■ What needs to be done
For each line of the data below that contains "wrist", return that line.

■ Material provided
····················

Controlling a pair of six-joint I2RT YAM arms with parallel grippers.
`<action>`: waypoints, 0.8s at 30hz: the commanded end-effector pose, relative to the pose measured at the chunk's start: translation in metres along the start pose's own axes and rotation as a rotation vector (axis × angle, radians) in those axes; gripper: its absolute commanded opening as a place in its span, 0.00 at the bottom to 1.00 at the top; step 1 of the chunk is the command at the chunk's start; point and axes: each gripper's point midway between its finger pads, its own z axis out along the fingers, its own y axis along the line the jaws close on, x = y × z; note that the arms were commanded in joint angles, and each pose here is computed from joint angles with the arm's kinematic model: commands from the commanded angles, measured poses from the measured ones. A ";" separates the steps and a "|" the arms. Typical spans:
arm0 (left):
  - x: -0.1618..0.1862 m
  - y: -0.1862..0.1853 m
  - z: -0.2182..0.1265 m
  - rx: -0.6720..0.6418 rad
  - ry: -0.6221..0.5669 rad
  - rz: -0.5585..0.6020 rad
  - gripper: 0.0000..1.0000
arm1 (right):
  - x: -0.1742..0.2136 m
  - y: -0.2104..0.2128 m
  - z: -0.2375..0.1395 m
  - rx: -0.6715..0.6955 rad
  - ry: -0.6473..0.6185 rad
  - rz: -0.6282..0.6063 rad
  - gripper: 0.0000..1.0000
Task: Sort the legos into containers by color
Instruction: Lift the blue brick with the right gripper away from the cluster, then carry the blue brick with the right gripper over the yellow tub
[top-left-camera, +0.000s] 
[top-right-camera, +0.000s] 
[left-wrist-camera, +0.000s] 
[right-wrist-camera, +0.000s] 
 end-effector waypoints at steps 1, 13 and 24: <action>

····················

■ Task answer
[left-wrist-camera, +0.000s] 
[right-wrist-camera, +0.000s] 

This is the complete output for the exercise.